**Work task**
Exactly the lines below from the one with "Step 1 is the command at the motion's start" up to and including the one with "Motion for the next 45" make up the answer, with nothing else added.

*** Input Section Begins ***

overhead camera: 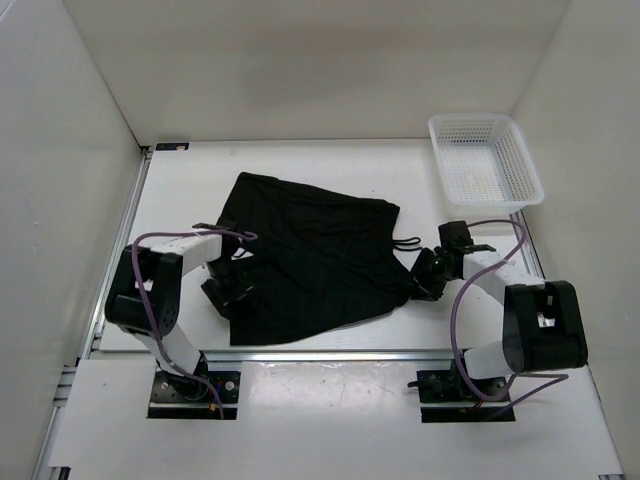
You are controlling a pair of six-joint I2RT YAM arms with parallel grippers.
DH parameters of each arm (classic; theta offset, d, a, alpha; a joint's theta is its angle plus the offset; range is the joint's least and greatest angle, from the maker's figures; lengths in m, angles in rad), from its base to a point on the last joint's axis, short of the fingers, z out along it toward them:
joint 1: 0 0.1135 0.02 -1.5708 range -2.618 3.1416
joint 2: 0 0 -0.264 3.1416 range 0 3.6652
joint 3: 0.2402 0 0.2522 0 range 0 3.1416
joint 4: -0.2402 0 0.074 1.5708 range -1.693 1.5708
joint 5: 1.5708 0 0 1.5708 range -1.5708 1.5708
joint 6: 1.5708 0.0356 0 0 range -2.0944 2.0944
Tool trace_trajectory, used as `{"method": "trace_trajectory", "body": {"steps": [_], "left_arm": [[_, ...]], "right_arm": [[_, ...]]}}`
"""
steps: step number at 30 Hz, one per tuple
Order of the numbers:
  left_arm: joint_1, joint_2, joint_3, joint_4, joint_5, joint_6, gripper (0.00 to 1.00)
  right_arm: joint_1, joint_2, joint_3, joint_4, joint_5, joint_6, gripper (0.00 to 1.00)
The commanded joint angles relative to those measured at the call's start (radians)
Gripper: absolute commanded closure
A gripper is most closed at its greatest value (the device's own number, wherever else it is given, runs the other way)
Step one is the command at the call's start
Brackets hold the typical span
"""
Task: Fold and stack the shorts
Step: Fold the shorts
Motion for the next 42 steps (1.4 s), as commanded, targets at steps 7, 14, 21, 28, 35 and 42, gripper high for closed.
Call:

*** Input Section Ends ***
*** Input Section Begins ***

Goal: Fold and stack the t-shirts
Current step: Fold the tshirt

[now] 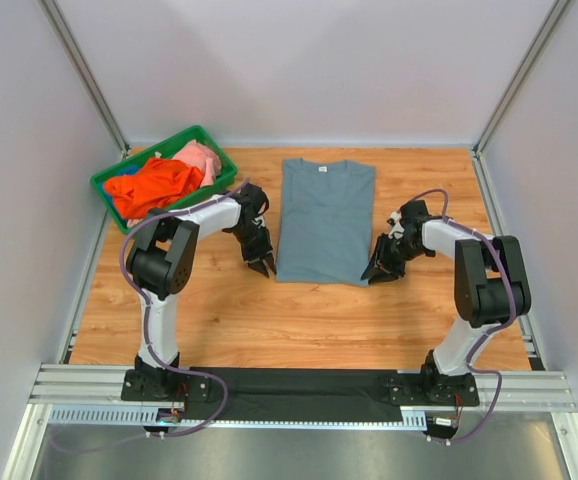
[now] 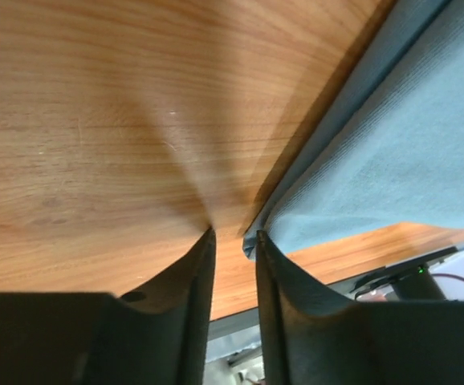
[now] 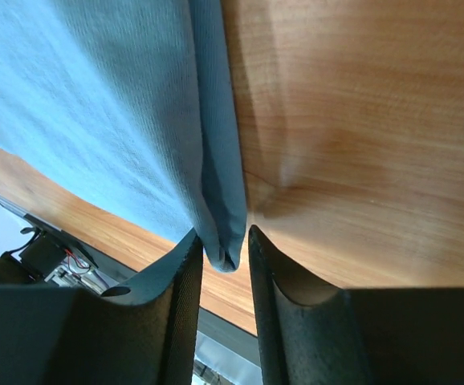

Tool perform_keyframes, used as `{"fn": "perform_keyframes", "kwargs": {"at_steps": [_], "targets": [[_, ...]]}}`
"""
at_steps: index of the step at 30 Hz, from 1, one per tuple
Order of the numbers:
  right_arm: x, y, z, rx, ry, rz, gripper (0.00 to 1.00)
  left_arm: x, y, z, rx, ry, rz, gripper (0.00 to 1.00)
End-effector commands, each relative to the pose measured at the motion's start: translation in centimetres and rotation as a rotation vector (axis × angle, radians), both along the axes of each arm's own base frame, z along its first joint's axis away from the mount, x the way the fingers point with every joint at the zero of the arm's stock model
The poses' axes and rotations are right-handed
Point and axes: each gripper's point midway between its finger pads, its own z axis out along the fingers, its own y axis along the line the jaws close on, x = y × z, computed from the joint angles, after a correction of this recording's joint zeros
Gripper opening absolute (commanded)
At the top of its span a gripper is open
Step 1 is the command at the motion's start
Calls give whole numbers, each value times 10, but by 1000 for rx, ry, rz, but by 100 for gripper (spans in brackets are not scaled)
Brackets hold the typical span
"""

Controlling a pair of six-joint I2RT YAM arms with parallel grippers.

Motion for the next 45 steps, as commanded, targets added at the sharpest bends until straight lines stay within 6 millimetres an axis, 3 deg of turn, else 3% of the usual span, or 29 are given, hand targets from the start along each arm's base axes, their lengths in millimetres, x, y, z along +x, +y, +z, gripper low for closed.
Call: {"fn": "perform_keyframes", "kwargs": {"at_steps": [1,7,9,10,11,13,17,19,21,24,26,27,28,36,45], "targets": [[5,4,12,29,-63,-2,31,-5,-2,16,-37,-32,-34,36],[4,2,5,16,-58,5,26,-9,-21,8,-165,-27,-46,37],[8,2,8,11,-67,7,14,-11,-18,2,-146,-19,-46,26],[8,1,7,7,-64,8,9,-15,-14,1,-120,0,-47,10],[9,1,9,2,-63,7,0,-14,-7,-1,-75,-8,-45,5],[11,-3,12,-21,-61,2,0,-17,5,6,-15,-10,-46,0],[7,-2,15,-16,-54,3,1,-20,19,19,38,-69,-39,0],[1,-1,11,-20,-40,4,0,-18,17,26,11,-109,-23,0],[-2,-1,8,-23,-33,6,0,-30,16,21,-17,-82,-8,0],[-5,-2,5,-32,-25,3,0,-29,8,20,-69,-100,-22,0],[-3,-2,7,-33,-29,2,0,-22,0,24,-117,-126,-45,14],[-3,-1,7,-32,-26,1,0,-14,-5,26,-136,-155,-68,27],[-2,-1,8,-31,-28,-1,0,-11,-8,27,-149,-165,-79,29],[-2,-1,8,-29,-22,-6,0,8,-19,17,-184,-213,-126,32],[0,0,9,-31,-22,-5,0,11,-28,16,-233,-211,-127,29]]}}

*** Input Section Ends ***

**Task output**
Step 1 is the command at the motion's start
Calls give whole numbers, each value times 10, but by 1000 for rx, ry, rz, but by 100 for gripper (spans in brackets are not scaled)
Brackets hold the typical span
"""

Controlling a pair of six-joint I2RT YAM arms with parallel grippers.

Motion for the next 45 steps, as commanded, targets added at the sharpest bends until straight lines stay within 6 millimetres an axis, 3 deg of turn, else 3% of the usual span, or 29 are given, hand targets from the start along each arm's base axes, their lengths in millimetres, x, y, z along +x, +y, +z, gripper low for closed.

As written, the answer is complete.